Noval saat itu beberapa kali mengingatkan ku, hubugan yang diawali dengan kebohongan hanya akan menjadi bom waktu di kemudian hari. Kendil sahabat ku, saat itu mengiyakan apa yang dia bicarakan, dengan kalimat yang kurang lebih memiliki arti sama.
Beberapa kali aku berpikir, bagaimana menyampaikan kenyataan ini kepada mas Yasin, sedangkan dia saat ini begitu bahagia mendapat seorang pacar pendaki gunung. sampai di suatu moment, aku ijin dengan nya untuk mendaki gunung papandayaan saat itu. Awalnya dia mengijinkan ku untuk mendaki gunung,
tapi setelah nya dia bertanya “ bagaimana kata bapak ?”
ku jawab aja “bapak si usulnya gak usah naik gunung dulu, besok besok lagi aja”
kemudian dia berkata “ aku sebenarnya setuju dengan bapak mu, apa tidak sebaiknya di tunda dulu aja naik gunung nya, kamu fokus dulu aja sama nyari kerjaan”
di moment ini lah tiba tiba aku semakin yakin untuk memutuskan hubungan percintaan dengan dia. Bukan apa, aku hanyalah anak pertama yang lelah menjadi anak yang harus melakukan semua mua sendiri, mengambil keputusan sendiri, menjalani konsekuensi keputusan yang di ambil sendiri kemudian belum lagi bertanggung jawab terhadap diri sendiri. Pada ahir nya, aku hanyalan seorang anak gadis yang ingin di bimbing, mendapat sandaran dan sahabat di masa tua yang akan bisa di ajak diskusi dalam mengambil sebuah keputusan dalam keluarga kecil kita nantinta.

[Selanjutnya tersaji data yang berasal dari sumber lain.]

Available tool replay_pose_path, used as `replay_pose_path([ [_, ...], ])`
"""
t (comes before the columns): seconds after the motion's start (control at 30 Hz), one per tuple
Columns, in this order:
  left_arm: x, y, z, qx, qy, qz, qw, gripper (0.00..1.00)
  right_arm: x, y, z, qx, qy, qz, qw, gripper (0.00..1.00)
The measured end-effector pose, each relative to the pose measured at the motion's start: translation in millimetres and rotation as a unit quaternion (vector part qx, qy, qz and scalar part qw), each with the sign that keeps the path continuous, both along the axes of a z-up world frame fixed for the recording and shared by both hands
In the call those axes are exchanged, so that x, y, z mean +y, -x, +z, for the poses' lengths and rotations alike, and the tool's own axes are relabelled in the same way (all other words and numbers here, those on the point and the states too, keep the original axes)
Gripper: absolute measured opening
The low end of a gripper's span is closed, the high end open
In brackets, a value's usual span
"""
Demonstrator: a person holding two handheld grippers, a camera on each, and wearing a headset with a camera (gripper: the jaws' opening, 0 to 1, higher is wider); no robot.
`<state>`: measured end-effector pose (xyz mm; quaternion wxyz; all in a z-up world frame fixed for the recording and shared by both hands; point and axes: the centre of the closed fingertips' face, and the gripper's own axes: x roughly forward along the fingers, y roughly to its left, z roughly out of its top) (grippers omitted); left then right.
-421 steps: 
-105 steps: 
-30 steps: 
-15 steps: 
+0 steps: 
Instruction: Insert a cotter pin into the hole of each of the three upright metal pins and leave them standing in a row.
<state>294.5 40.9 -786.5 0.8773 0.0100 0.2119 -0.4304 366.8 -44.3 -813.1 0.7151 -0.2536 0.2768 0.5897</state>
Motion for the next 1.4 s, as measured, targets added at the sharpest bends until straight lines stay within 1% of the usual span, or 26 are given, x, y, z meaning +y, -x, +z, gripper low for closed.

Dan dari sinilah dengan sedikit dorongan emosi melihat sikap mas Yasin yang tidak bisa menyampaikan pendapatnya sendiri,
kusampaikan " sepertinya kita tak harus terikat dalam sebuah hubungan kekasih untuk kelak menjadi sepasang suami istri, dengan status pertemanan saja kita bisa jadi sepasang suami istri jika memang sudah jadi jodohnya kelak, menjadi sepasang kekasih sedikit membebani saya dalam hal tanggung jawab, bagaimana kalau kita kembali berteman saja, rasa rasaya itu akan sedikit meringankan tanggung jawab dan membuat kita lebih longgar dan bisa menjadi diri sendiri. kita bisa lebih mengenal satu sama lain tanpa ada kepura puraan "
itu merupakan kalimat putus yang sudah ku susun sedemikian rupa agar mas Yasin tidak merasa tersakiti dan sedih. Namun pada ahirnya, dia memilih untuk menutup semua jalan komunikasi dengan ku dan menghilang, bukan tetap berjalan memperjuangkan ku.